- WHAT THE TASK ASKS: In your copy of the data, keep every word exact and include no pictures.

- STORED DATA:
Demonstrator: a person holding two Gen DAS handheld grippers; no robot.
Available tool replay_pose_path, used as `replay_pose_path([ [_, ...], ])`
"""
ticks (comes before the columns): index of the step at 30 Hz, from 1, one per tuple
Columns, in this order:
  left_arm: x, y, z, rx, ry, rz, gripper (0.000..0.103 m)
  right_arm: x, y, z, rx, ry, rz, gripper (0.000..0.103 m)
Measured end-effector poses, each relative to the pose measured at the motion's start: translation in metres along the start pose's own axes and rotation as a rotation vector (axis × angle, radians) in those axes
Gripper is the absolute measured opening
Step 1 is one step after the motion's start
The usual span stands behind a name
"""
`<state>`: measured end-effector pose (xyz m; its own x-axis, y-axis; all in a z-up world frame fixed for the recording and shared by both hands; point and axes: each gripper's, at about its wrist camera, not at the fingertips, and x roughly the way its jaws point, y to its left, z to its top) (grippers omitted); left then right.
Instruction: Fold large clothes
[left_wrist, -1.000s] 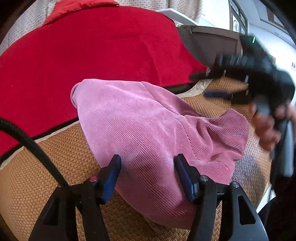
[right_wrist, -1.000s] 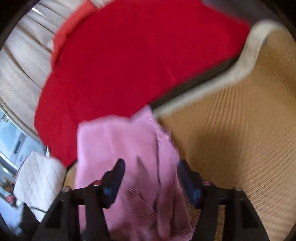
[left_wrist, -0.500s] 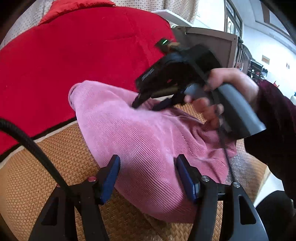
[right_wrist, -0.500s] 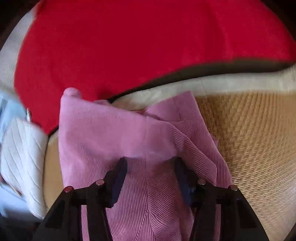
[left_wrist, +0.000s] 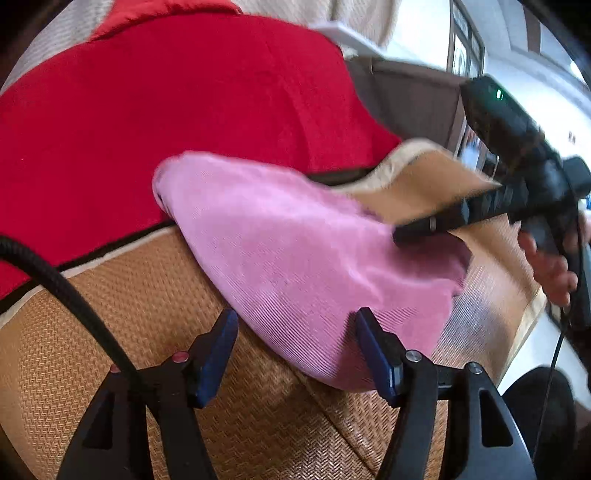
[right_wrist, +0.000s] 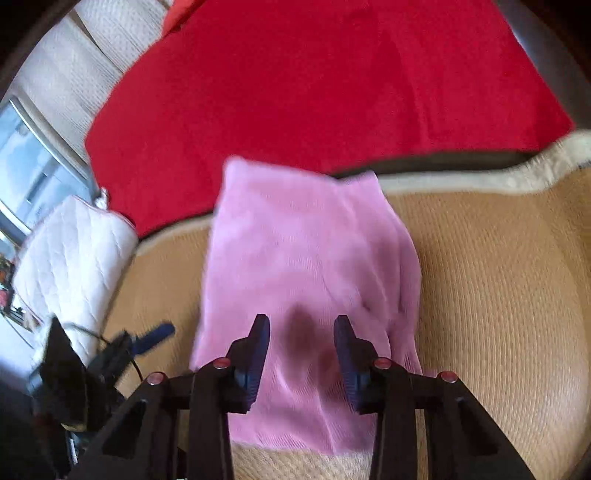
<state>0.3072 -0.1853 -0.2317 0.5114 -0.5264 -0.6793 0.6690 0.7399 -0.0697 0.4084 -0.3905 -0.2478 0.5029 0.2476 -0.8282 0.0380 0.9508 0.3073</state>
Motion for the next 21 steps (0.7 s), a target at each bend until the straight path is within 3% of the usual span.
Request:
replay_pose_path([
  [1,0.006,0.001,-0.001,-0.011,0.019,-0.012,0.069,0.016,-0.007,-0.01,0.008,0.037,-0.065,0.039],
  [3,0.01,0.006,0.0,-0.056,0.031,-0.042,0.07,0.035,-0.017,-0.02,0.028,0.068,-0.071,0.04],
  [6,0.008,0.008,0.003,-0.032,0.017,-0.012,0.07,0.027,0.0,-0.014,-0.039,0.068,-0.113,0.041],
  [13,0.006,0.007,0.004,-0.024,0.012,0.0,0.071,0.003,0.036,0.054,-0.094,-0.03,0.019,0.041],
  [16,0.004,0.009,0.003,-0.021,0.008,0.002,0.071,0.029,0.039,0.08,-0.075,-0.008,0.107,0.041],
  [21,0.002,0.006,0.004,-0.009,-0.023,0.031,0.071,0.123,0.016,0.107,-0.004,0.145,0.091,0.043],
])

- WORKED SOLUTION:
Demonstrator: a person holding two Gen DAS handheld grippers; no robot.
Available tool replay_pose_path, used as `replay_pose_path([ [_, ...], ])`
"""
ticks (comes before the columns): index of the step at 30 Hz, from 1, one per tuple
Columns, in this order:
  left_arm: x, y, z, rx, ry, rz, gripper (0.000..0.103 m)
  right_arm: x, y, z, rx, ry, rz, gripper (0.000..0.103 m)
Measured end-effector poses, each relative to the pose measured at the motion's start: translation in metres along the start pose's own axes and rotation as a rotation vector (axis × angle, radians) in those axes
Gripper is the absolute measured opening
Step 1 is one step after the motion's start
The usual span stands behind a name
"""
`<state>`: measured end-effector pose (xyz m; its own x-axis, y-axis; all in a z-up world frame fixed for the recording and shared by both hands; point and axes: each gripper's, at about its wrist camera, not at the fingertips, and x roughly the way its jaws point, y to its left, z to its top) (grippers omitted); left then right.
Instruction: Fold large clothes
[left_wrist, -1.000s] 
[right_wrist, -1.000s] 
[left_wrist, -0.500s] 
[right_wrist, -0.500s] 
[left_wrist, +0.000s] 
[right_wrist, +0.000s] 
<state>0.3072 -0.1853 -0.2317 0.5114 -0.5264 -0.6793 0.6690 0.7399 -0.0697 0.4084 -0.3905 -0.2478 0.5029 0.2476 -0.8282 0.0380 0.9508 0.3073</state>
Motion for the next 21 steps (0.7 s), a target at each bend until the straight path is within 3% of the usual span.
Request:
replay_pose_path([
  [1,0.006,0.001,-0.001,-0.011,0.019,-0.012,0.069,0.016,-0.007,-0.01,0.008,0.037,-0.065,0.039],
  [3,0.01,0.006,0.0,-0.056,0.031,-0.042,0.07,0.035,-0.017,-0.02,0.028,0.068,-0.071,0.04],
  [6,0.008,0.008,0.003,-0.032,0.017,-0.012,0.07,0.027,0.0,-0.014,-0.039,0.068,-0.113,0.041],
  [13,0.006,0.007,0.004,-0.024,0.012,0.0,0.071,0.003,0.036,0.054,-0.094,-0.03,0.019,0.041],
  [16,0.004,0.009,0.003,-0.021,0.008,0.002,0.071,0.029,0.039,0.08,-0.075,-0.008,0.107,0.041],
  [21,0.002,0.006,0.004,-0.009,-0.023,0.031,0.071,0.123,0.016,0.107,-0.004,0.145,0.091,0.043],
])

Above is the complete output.